Sunday, November 27, 2005

Epitaph

 

  I do remember the good times..

 What do you say for one who
has passed beyond this mortal coil?
Knowing full well that this is the
fate that awaits us all.

Of course, I could say the usual repertoire,
he was a man known for his reason
and good
works.
That would not tell the full story or flesh
out his being, show all of his quirks.  
It's been five years since the earth
felt
your breath.
You have persons who mourned very
heavily
when told of your death.

 A daughter still grieves finding no solace,
 not allowed to say goodbye by your
miserable spouse.
Why you picked such a creature to marry
is beyond my ken, knowing you as I knew you then,
you didn't
deserve such a louse.

Your son puts you on a pedestal,
remembering
his moments of Father-Son fun.
Life can seem unfair at certain times,
all
your life you just seem to run.
No time for love, laughter and even tears.
Hurry through life awaiting your golden years.
Life played a sorrowful game, after years of work.
...no relaxation, only time for tears.
 

 You only lived a year past Oba-san,
did you
know you were dying when
you said your
farewells to her?
This need for secrecy was it borne out of fear,
or did someone pressure you not to speak?
Human nature being as it is..I can see her hand
involved with the greed.
Her need to control even beyond the grave
was so despicable that even Nakajima-san
was horrified at the deed.  

 I often wonder if you are looking down at
us at different times.
Hopefully you are at peace, a blissful rest that
you fully deserve anything
less would be a crime.

So many years, the grand babies are growing
and I see part of you in
each of their faces.
It fills me with sadness that you could never take
them anywhere, anyplace.  

 I do remember the good times

3 comments:

Anonymous said...

You have answered that delicate question of "Reincarnation"......Each time our heart sings the praises of a deceased one, they are reincarnated in the grandest way of all!    
How eloquently expressed!   Marc :)

Anonymous said...

First, I apologize for my long absence from visiting journals!

I read something different in this entry then Marc did.
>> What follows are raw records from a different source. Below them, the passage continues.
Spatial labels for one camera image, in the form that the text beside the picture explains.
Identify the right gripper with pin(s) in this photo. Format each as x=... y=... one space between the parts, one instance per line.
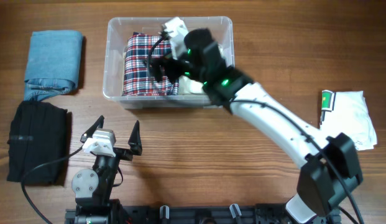
x=166 y=63

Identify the clear plastic storage container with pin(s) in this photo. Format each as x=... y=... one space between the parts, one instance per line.
x=120 y=29

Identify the black folded garment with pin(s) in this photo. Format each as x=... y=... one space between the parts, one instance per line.
x=38 y=135

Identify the blue folded jeans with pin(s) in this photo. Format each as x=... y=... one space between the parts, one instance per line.
x=53 y=64

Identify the cream cloth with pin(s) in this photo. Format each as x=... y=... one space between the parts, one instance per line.
x=184 y=86

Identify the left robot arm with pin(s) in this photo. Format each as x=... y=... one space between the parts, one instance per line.
x=93 y=187

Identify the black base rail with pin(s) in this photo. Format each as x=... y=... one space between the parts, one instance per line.
x=257 y=214

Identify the plaid shirt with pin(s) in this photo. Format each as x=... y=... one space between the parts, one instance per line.
x=136 y=80

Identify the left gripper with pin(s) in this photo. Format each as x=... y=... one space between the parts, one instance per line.
x=134 y=142

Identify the white printed t-shirt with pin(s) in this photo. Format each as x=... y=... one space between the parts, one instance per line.
x=346 y=112

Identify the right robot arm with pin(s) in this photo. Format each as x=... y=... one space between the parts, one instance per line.
x=329 y=166

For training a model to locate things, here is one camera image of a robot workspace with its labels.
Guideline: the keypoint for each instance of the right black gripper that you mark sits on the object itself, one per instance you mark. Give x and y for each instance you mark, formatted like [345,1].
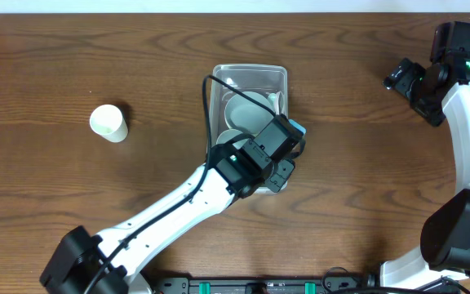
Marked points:
[405,79]

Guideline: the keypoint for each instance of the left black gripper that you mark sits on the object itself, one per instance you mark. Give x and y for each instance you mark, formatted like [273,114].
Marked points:
[281,175]

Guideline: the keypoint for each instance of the grey cup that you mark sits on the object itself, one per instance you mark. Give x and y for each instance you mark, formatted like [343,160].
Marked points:
[229,134]

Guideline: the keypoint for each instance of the grey bowl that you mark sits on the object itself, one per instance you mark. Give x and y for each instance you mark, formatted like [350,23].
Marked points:
[241,114]

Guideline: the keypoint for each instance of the white cup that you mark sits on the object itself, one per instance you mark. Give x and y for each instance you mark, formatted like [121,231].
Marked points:
[108,122]

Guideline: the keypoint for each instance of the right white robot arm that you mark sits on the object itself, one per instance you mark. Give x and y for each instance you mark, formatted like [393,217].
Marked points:
[444,247]

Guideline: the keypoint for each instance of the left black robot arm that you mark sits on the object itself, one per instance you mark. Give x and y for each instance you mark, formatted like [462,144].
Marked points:
[111,260]

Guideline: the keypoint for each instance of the clear plastic container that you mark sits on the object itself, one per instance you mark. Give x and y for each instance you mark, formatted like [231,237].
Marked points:
[254,83]

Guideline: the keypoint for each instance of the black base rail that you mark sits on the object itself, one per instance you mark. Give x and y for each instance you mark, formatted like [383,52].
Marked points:
[332,284]

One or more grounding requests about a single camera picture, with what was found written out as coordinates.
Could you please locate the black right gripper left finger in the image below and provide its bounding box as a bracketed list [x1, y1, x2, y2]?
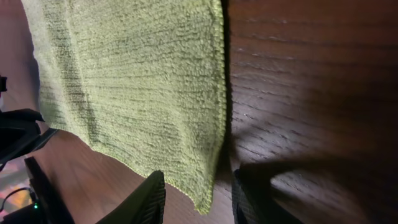
[97, 170, 166, 224]

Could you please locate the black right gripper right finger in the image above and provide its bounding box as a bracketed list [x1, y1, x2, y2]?
[231, 169, 302, 224]

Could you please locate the light green microfiber cloth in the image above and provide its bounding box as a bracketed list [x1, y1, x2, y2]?
[22, 0, 226, 215]

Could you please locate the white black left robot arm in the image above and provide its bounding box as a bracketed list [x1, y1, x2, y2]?
[1, 108, 58, 170]

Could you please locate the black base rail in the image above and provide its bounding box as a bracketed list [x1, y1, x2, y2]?
[1, 157, 74, 224]

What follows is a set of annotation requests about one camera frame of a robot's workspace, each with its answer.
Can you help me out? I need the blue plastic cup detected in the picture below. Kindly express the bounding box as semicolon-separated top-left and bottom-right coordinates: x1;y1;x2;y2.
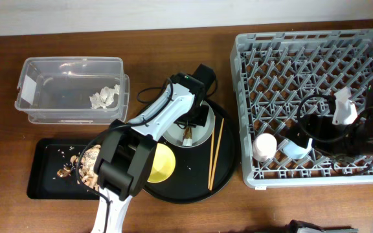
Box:
282;139;313;160

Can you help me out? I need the round black tray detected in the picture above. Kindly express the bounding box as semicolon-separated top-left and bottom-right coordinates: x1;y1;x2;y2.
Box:
144;100;240;204

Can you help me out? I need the clear plastic bin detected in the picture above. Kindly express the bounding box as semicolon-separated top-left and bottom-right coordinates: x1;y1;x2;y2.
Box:
14;56;130;125

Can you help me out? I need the grey dishwasher rack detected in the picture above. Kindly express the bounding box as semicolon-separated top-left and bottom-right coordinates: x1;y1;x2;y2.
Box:
230;29;373;190

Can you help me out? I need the wooden chopstick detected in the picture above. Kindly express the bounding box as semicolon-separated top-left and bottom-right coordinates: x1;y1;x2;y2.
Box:
209;118;225;191
207;116;216;190

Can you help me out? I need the pink plastic cup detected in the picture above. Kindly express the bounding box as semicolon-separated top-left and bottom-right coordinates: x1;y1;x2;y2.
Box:
252;133;277;162

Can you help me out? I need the yellow bowl with food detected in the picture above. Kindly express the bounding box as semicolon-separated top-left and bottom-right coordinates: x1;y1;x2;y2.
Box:
148;143;176;183

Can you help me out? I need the gold snack wrapper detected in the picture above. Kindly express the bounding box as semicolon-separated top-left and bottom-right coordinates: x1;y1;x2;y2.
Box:
183;126;192;147

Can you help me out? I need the white tissue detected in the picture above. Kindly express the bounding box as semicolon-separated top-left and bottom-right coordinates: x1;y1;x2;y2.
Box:
89;84;120;109

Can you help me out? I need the black cable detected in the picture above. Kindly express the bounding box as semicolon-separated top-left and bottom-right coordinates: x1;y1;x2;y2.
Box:
296;93;373;177

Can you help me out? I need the grey plate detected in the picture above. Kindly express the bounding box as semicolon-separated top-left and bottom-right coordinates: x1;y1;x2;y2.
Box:
163;101;215;148

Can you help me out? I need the black base device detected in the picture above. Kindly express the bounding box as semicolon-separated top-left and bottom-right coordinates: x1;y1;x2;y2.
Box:
284;220;359;233

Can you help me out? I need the pile of food scraps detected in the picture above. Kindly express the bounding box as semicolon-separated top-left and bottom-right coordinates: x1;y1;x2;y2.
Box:
56;144;101;191

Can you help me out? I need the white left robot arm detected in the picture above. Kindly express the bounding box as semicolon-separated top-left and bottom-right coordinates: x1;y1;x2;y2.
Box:
93;71;216;232

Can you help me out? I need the black rectangular tray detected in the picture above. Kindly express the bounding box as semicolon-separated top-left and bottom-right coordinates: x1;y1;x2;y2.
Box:
27;139;98;200

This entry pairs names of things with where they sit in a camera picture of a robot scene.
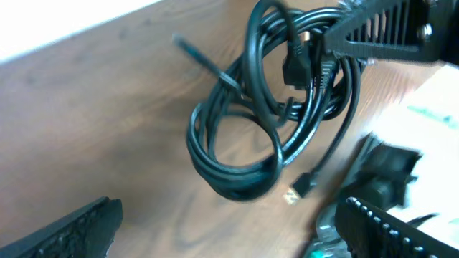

In my perspective I sense the same longing I feel when I think of my X and all he is missing. My X also has a girlfriend who remarkably has decided having two kids around isn't needed in their busy social lives. A man becoming a wimp, I can almost stomache, why a woman would do that intentionally is beyond the concept of maternal instincts I have.

It makes me sad that someday this could be my very entry in regards to my X. If only they knew...........if only they understood.........if only...............
Thank you for showing me the way here,
Rebecca Anne

Anonymous said...

Dear Sandi
A fascinating portrayal mixed with delight, grief and love of someone gone. thank you!